Hoy la cotización es de sólo ochenta yenes por dólar (80:1) y el Japón, además de poseer la tecnología y la industria más avanzada del mundo, es un actor central del comercio internacional, que cuenta con su propia esfera de coprosperidad, conocida con el nombre de la Asociación Económica del Asia Pacífico (APEC), que incluye una fuerte participación accionaria en la economía los estados norteamericanos occidentales de Alaska, de Washington y de California, extendiéndose hasta el río Indo, comprendiendo más que significativas inversiones en Australia, Corea, China, India y Pakistán y proyectándose ahora sobre El Cuerno de Africa, mientras sus renovadas fuerzas armadas convencionales (ejército, marina y fuerza aérea), ya tienen sus bautismos de fuego en los escenarios bélicos de Afganistán, de Irak y de Somalía; reservándose el derecho de lidiar con la amenaza norcoreana, convirtiéndose en una nueva superpotencia misilística y nuclear, para ocupar el merecido rol de miembro permanente con derecho a veto del consejo de seguridad de la ONU.

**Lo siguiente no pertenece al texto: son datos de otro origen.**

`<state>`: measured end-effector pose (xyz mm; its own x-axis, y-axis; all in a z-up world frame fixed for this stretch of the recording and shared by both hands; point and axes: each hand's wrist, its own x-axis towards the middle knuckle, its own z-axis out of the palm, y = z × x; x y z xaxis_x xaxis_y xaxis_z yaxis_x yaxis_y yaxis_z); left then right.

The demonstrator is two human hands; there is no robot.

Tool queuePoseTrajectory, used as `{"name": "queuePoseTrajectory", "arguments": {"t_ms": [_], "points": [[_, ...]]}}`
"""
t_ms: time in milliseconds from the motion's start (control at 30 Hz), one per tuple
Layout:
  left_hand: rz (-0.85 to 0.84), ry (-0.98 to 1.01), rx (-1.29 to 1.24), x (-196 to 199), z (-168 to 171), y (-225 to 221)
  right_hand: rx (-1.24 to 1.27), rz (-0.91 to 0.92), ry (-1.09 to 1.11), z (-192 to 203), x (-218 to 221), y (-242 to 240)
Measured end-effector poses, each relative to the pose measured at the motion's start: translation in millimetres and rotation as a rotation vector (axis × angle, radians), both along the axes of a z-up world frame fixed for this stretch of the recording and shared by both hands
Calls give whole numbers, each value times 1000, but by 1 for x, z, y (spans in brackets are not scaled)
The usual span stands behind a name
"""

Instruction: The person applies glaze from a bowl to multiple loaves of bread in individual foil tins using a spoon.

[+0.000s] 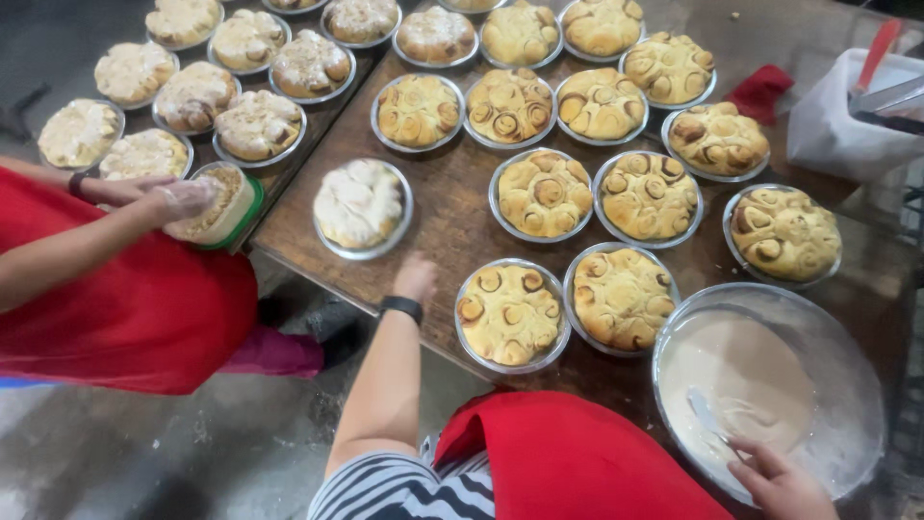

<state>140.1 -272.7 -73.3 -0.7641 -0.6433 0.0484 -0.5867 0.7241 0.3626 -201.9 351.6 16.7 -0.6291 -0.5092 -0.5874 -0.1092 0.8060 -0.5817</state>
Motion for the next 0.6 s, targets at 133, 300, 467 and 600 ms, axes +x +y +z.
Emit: {"name": "queuePoseTrajectory", "arguments": {"t_ms": [133,300,467,600], "points": [[395,-102,589,-26,11,52,165,-36,63,1,-9,6],[411,-88,981,-2,46,119,63,38,271,-4,-4,27],[532,292,1463,33,8,146,120,67,544,-13,-26,26],[612,568,1518,43,-5,162,397,-48,493,20,-41,4]]}}
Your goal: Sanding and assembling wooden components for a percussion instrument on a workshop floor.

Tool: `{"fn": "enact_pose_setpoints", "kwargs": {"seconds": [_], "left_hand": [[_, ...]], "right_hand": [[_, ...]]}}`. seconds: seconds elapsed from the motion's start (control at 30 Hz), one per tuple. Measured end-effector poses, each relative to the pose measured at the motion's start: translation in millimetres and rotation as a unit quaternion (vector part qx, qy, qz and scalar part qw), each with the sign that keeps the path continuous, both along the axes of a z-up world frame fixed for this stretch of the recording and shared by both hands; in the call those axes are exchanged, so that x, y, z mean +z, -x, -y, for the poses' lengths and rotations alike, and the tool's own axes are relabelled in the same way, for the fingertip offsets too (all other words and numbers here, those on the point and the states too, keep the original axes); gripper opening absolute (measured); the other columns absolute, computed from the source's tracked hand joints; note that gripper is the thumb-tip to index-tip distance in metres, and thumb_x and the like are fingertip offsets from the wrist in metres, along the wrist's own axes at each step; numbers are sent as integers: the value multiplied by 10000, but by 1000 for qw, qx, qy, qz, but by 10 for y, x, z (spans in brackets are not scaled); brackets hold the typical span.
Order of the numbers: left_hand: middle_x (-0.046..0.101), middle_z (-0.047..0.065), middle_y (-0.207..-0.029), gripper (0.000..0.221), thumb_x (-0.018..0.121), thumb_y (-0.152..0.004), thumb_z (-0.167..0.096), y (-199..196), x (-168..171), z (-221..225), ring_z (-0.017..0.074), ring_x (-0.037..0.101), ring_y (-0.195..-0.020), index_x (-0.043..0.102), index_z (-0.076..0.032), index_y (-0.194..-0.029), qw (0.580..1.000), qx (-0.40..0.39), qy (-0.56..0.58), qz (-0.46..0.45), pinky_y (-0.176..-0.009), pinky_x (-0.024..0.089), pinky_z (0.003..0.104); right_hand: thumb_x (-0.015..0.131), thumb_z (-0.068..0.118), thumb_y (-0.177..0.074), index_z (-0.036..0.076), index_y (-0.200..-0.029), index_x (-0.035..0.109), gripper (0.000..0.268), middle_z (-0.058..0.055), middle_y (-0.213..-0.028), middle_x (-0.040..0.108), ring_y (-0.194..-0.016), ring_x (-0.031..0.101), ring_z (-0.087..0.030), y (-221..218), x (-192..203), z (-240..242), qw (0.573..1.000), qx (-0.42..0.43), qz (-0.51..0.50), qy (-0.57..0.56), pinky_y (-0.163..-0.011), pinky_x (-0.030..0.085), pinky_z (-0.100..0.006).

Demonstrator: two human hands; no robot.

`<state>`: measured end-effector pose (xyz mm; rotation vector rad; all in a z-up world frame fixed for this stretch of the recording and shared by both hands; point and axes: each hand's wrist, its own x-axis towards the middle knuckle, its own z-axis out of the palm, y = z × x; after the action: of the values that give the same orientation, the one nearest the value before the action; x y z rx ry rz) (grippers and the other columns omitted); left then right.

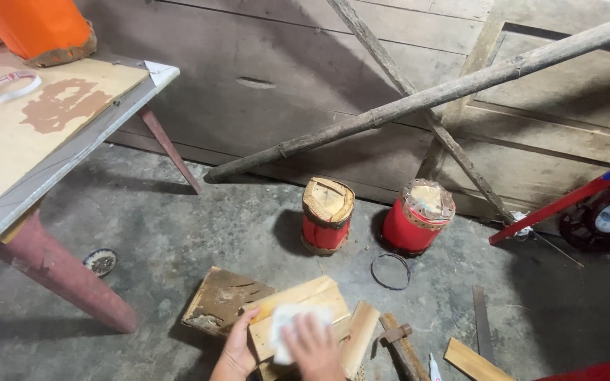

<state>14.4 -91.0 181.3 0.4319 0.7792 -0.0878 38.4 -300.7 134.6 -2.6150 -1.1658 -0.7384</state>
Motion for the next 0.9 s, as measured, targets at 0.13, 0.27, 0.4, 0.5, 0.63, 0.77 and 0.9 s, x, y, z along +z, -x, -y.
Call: {"fn": "enact_pose_setpoints", "kwargs": {"seconds": [0.13,0.27,0.4,0.5,0.63,0.77,0.9], "left_hand": [[695,228,-1026,426,605,-912,-254,17,171,142,318,621,-842,655,71,-1182,1000,4,-21,-13,-685,510,411],[636,308,-1195,466,559,-892,-169,36,349,314,375,562,-1011,585,116,-1260,1000,-12,10,-21,-931,433,463],[602,314,-1333,555,507,-822,-64,-10,970,525,389,503,-1149,563,161,-1326,999,-46,23,11,-1045,345,462],[643,228,-1036,358,528,-799,-54,-21,546,452,324,573,-896,613,70,-1124,995,-82,-1,65,-793,458,415],[650,274,-1222,640,439,-724,80,-19,776,456,362,550,-1060,598,117,-1343,996,-57,-12,71,-986,403,430],[701,304,-1248,613,481,-667,123,-22,1006,544,343,568,-1122,648,183,-1254,980,-144,-122,58,-1063,372,364],[715,236,-1003,423,584,-678,91,-48,953,641,263,621,-921,670,152,-1088,939,-241,-230,82,-873,501,291]], "right_hand": [[679,242,-905,286,-1431,595,534,-75,-1528,511,-1397,432,-325,-116,1,11,992,46,-109,-41,-1081,339,-630],[590,95,-825,236,-1451,520,646,-42,-1524,509,-1428,461,-257,-441,131,490,987,-119,-91,-51,-1165,355,-476],[667,116,-853,71,-1346,647,495,-134,-1448,617,-1373,563,-294,-268,808,563,961,-52,-127,-242,-1126,404,-419],[664,189,-879,204,-1454,594,580,-91,-1579,464,-1481,354,-297,137,1020,173,966,-6,-213,-146,-1159,254,-591],[653,128,-846,203,-1352,684,513,-59,-1500,571,-1456,420,-281,-80,1218,344,961,-16,-181,-210,-1202,265,-510],[575,-10,-814,154,-1354,661,572,-48,-1454,623,-1381,544,-263,-331,1292,677,960,-141,-111,-214,-1144,399,-399],[539,160,-895,36,-1355,644,487,-147,-1469,594,-1407,519,-336,-168,1040,370,966,47,-101,-234,-1173,343,-473]]}}
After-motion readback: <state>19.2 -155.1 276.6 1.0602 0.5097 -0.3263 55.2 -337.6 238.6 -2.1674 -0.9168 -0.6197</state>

Ese shintoismo radicalizado, que hace un culto divino de la figura de emperador, es el factor que ha permitido al Japón renacer de sus propias cenizas en menos de setenta años y es también el que posibilizará al país del sol naciente afrontar digna y rápidamente las emergencias del terremoto, del tsunami y de El Accidente de Fukushima. No habrá apocalipsis. Los japoneses no lo permitirán. Ellos son y se sienten una gran nación, que no sabe de renunciamientos, por más graves que sean los avatares que se ciernan sobre su pequeña geografía insular.
En los próximos veinte años, el mundo entero asistirá azorado al dantesco espectáculo de la pérdida de la supremacía mundial de los EEUU, y ellos no serán reemplazados por la UE o por China como todos creen, sino más bien, por un Japón cuyo yen cotizará entonces en paridad contra el dólar (1:1) y accederá al rango de nueva primera potencia económica, diplomática y militar mundial (la nueva hiper potencia planetaria) para que dejemos de vivir en un mundo norteamericano (de mundis americanensis) y comencemos a vivir en un nuevo mundo japonés (de novus mundis japanensis), que tendrá vigencia hasta bien entrado el siglo veintidos.
En el mismo, el principal aliado de Tokio en América Latina no serán ni México, ni Venezuela ni el Brasil, sino más bien, la Argentina de las antípodas, con sus extensos espacios vacíos continentales, su mar territorial interminable, sus desiertos de hielo antártico, su agua potable, su carne, sus cereales, sus cueros, sus lanas, sus cardúmenes, sus maderas, su celulosa, sus harinas, sus aceites, sus biocombustibles, sus metales, sus hidrocarburos, su deversidad climática, sus bellezas paisajísticas, sus ciudades europeas, su futbol, sus hermosas mujeres y su íntima afinidad espiritual, cuyo ícono viviente es la viuda japonesa de nuestro Jorge Luis Borges y cuya máxima expresión estética es su gusto común por el tango, que es una danza que bailan un varón y una mujer que se desean con una pasión que sólo es propia del carácter nacional de ambos pueblos y que se basa fundamentalmente en el sentido trágico de la vida y de la muerte de los feroces samurai del Cipango y de los aguerridos granaderos de los Andes.
Y si me dijeran que estoy muy equivocado, respondería que veremos, veremos y pronto lo sabremos.
[1] Para uno de Los Siete Grandes Sabios de Grecia (Solón) El Cisne Negro es la alegoría de un hecho teóricamente posible que todos creen que es prácticamente improbable, pues si ocurriera sería castastrófico.